A new secondary school is scheduled for a site at Moore Abbey on the Athy Road out of Monasterevin by March 2021.

The school was placed on the Government Capital Building Programme in 2011 and while the site was secured from the Muiriosa Foundation which govern Moore Abbey and the funding is in place, it has run into planning difficulties with issues involving Kildare County Council, the Department of Education and the National Roads Authority, who are involved also.

Traditionally, a number of Laois students attended secondary school in the Kildare town – but the uncertainty over the new school build has led to students in the vicinity going to the likes of Athy, Kildare Town, Newbridge, Rathangan and Portarlington.

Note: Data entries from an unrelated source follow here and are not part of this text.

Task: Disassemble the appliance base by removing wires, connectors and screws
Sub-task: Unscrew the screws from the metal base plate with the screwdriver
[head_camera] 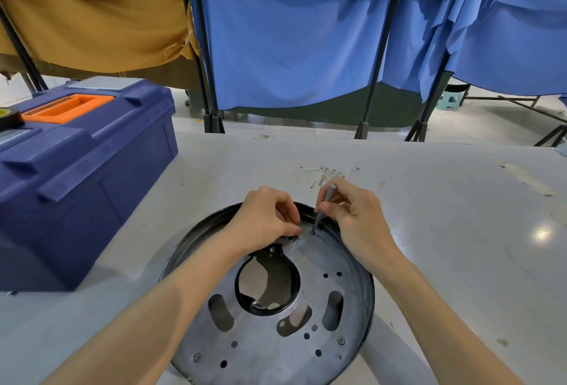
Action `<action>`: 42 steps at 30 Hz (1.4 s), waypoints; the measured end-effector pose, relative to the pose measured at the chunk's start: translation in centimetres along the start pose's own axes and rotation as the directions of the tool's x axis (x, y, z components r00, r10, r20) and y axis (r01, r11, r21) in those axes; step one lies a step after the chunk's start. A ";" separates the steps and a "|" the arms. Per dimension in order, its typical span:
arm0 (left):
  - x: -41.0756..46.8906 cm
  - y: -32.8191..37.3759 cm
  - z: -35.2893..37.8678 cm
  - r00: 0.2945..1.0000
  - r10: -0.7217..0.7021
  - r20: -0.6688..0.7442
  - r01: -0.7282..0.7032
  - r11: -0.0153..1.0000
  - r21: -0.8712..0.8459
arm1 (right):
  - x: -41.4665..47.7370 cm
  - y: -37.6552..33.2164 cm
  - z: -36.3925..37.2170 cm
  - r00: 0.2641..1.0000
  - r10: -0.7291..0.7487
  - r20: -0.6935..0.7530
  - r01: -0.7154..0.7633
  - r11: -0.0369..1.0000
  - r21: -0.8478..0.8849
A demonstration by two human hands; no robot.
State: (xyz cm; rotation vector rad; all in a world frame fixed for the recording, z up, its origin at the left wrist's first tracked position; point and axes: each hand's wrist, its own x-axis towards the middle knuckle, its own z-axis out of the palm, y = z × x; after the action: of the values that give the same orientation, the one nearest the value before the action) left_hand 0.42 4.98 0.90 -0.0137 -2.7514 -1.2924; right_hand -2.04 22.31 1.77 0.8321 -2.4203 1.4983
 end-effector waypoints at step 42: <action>-0.3 4.1 0.2 0.788 0.549 -0.279 -0.451 0.823 0.346 | 1.1 -0.5 -0.1 0.996 0.081 0.048 -0.084 0.994 0.063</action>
State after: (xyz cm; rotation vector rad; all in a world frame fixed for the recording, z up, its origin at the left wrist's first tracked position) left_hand 0.96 7.83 3.89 -0.4172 -2.3321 -0.6957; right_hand -2.73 21.79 2.64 0.7958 -2.4795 1.6131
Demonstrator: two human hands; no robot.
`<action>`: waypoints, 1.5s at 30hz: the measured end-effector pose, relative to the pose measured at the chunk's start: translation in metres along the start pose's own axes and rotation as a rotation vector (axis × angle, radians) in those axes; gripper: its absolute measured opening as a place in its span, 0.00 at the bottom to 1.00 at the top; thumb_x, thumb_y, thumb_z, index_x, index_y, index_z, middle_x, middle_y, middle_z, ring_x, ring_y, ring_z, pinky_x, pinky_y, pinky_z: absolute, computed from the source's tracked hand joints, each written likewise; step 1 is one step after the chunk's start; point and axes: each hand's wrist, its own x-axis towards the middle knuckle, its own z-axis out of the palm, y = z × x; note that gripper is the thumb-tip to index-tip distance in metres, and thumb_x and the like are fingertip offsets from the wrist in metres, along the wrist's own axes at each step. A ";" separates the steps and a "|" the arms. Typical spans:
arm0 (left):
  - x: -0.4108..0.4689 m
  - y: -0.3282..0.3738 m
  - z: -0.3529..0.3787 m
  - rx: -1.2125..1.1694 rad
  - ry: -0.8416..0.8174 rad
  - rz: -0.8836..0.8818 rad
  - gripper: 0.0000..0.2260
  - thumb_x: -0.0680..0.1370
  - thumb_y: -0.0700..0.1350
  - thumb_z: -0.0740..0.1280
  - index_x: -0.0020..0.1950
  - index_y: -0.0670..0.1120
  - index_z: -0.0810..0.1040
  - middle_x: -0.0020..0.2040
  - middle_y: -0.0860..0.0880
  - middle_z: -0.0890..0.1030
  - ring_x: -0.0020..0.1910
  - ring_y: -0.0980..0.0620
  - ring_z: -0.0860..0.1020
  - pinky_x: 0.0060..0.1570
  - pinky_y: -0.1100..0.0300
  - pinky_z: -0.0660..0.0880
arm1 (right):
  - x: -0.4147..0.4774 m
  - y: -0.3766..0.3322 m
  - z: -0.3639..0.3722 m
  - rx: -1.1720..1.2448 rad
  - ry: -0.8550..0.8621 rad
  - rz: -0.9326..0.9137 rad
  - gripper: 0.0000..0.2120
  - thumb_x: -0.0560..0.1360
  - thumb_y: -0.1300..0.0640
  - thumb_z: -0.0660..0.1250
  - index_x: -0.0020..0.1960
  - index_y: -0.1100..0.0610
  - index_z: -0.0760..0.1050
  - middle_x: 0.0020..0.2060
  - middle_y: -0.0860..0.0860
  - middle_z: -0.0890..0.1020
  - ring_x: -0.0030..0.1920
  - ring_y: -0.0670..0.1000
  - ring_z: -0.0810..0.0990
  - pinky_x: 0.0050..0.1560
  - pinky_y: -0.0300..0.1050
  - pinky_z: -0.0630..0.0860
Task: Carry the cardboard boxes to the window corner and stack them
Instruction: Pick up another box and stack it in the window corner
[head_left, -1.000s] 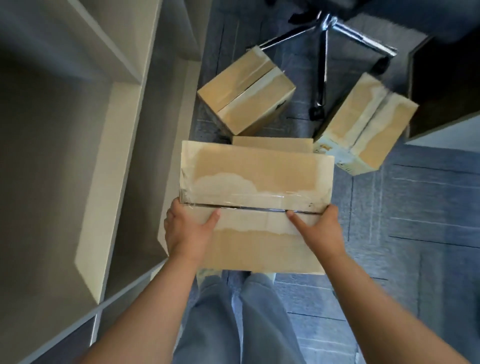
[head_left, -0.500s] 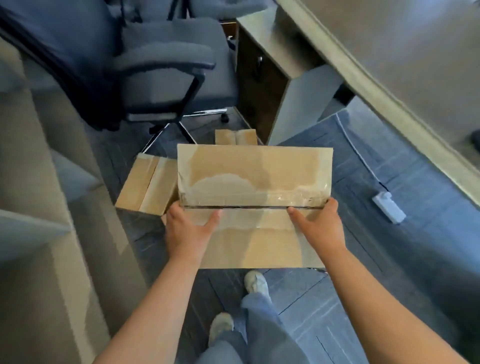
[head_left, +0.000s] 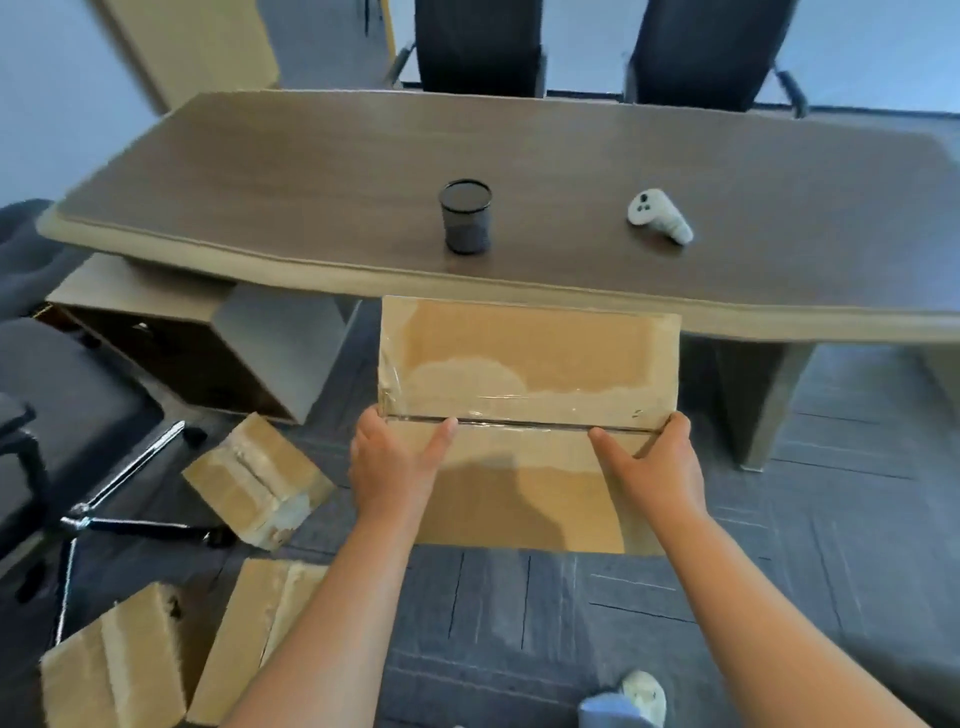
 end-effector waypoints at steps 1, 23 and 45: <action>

Frustration at the delay in starting construction on a new St Paul’s School in Monasterevin was outlined by principal of the school before the Joint Committee on Education and Skills in the Dail in April of this year.

St Paul’s Principal, Brian Bergin – who lives in Abbeyleix – described the delays in the building process as frustrating to date.

“The past 13 years have been filled with excitement, expectation, hope, frustration and, latterly, anger and despair.”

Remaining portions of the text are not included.